When I planned my PhD project, in the spring/summer of 2019, covid-19 wasn’t on our radar and I was happily planning our move back to Newfoundland for the later summer of 2020. After the January 2020 SHA conference in Boston, where there were undoubtedly some people with covid in the city at that point, things began to go downhill. Among other things (replanning our wedding, for one), we had to examine when or if moving was going to happen. How do you start a PhD online, in a different province? How do you focus? And how, I wondered, do I read about death in the news and in my research everyday? How do you talk about your research while people are suffering loss around you?

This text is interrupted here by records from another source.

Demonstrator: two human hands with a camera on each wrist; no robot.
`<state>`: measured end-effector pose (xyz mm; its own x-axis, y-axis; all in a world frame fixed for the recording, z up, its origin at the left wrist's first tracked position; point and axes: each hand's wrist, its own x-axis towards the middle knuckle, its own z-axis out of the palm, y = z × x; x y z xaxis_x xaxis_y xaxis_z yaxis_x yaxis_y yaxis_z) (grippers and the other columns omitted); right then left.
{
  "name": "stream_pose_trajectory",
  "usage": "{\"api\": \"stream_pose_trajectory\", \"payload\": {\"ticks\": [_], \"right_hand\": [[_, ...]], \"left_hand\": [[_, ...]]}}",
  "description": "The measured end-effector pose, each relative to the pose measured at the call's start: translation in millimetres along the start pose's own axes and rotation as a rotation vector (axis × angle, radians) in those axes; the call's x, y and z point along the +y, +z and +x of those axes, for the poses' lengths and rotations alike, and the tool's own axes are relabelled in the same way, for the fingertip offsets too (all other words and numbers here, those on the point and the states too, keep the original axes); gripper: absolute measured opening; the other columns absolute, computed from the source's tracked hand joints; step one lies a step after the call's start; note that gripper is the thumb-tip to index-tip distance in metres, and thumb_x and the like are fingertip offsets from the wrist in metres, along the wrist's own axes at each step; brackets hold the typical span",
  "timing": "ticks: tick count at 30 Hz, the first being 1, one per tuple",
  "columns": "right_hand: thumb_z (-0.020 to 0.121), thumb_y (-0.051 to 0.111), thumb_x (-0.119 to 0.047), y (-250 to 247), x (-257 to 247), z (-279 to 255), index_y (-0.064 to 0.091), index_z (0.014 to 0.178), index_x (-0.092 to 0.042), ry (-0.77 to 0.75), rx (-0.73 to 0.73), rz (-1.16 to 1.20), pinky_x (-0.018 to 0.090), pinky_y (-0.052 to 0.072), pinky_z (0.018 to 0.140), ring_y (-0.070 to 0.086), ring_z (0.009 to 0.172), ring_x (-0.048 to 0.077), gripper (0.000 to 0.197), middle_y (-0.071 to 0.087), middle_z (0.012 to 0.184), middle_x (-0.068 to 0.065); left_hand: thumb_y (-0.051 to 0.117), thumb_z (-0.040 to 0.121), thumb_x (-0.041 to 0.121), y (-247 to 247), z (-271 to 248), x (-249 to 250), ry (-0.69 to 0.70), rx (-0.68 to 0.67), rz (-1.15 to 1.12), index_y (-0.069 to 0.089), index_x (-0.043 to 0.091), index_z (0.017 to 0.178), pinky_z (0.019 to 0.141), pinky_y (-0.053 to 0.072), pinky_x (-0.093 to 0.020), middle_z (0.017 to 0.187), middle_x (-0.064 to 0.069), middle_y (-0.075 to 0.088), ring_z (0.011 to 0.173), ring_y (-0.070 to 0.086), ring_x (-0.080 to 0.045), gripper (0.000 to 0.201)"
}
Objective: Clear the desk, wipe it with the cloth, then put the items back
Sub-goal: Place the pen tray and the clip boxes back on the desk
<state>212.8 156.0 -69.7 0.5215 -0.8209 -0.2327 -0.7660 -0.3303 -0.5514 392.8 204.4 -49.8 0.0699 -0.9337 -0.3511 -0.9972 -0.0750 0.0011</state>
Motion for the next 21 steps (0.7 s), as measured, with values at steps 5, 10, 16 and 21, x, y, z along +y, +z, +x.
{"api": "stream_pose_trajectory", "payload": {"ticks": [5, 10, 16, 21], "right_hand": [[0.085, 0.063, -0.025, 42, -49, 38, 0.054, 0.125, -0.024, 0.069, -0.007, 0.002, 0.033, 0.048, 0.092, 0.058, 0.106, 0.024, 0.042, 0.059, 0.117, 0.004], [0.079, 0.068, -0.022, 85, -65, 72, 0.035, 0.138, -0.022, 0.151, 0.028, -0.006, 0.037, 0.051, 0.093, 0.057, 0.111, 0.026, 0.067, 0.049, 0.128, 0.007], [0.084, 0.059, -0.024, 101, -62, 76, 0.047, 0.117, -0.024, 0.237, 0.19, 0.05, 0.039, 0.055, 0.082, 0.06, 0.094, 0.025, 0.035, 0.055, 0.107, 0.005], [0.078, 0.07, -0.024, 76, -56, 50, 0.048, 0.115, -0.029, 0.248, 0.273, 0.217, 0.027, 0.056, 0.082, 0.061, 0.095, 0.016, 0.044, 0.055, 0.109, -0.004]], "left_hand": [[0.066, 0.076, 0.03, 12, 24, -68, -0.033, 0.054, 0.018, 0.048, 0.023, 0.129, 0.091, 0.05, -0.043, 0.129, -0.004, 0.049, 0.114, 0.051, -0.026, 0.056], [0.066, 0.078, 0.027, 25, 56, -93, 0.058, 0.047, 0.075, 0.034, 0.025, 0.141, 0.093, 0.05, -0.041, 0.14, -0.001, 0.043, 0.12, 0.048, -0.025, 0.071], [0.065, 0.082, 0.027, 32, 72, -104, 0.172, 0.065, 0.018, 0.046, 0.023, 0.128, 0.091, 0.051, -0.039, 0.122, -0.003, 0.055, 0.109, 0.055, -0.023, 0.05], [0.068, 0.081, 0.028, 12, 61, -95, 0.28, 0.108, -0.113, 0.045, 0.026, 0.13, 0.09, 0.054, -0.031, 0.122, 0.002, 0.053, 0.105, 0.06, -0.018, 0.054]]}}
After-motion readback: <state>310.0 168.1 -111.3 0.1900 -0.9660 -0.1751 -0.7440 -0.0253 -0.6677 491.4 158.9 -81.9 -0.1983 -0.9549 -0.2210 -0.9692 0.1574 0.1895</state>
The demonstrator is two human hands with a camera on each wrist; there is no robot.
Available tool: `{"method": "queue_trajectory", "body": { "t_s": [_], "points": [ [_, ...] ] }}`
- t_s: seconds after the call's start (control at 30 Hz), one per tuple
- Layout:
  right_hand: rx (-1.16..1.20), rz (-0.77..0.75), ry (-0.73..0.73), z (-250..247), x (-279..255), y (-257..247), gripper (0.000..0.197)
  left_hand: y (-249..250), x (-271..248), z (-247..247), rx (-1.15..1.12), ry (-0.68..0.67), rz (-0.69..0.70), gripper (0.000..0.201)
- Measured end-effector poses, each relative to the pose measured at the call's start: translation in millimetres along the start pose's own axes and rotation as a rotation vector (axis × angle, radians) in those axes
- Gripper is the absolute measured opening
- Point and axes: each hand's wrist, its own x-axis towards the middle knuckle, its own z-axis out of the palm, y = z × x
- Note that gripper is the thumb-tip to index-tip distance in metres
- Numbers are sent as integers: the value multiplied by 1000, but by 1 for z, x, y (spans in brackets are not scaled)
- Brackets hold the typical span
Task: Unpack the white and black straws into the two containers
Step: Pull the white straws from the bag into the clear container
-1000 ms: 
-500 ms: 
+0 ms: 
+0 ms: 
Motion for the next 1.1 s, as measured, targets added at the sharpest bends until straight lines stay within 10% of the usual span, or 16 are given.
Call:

It’s harder to focus, that’s for sure. It’s harder to keep up with those emails from students and profs, class demands, blog contacts (please don’t stop them, just bare with me re response times!), the dishes and vacuuming, settling that anxiety creeping in, reading for fun, etc. Everything feels like a lot, for everyone, and slowing ourselves down is definitely not a bad thing during this time. I’ve seen loads online about people bragging about being so productive in lockdown, but please don’t listen to them. My book was published in 2020, and that’s not a productivity brag, just the publishing timeline (I didn’t work on it much beyond approving proofs in 2020). Working on research soothes me a little, keeps my restless hands doing something via typing since knitting too long aggravates my fieldwork-injured trigger finger/claw fingers now (archaeology, right?).

I write about death, and people are dying of more than just a scary new virus everyday. In 1628, Sir. George Calvert wrote a letter about half of the settlers at Ferryland being struck down by an unnamed illness. The colony must have been terrified, and those who were not sick had to shoulder extra work while also taking care of the sick. I talk about death and burial, as a universally experienced part of life, but our generation has never experienced anything like this. We are building the tools to survive through a pandemic, and hearing about what happened in historic situations helps a little, I think. A world-changing pandemic is certainly not how I thought I’d start my PhD program, and it’s come with learning a lot of new ways to relax and step away from stressors, academic and world alike.

I’m excited to get into 2021 and hopefully it will become more uneventful as we go. I’m looking forward to fieldwork, prepping for comps, working more on my second book, and hopefully seeing friends and family again soon! Do what you need to get through. As Dr. Fitzpatrick said in the covid briefing last night, Hold Fast, Newfoundland & Labrador.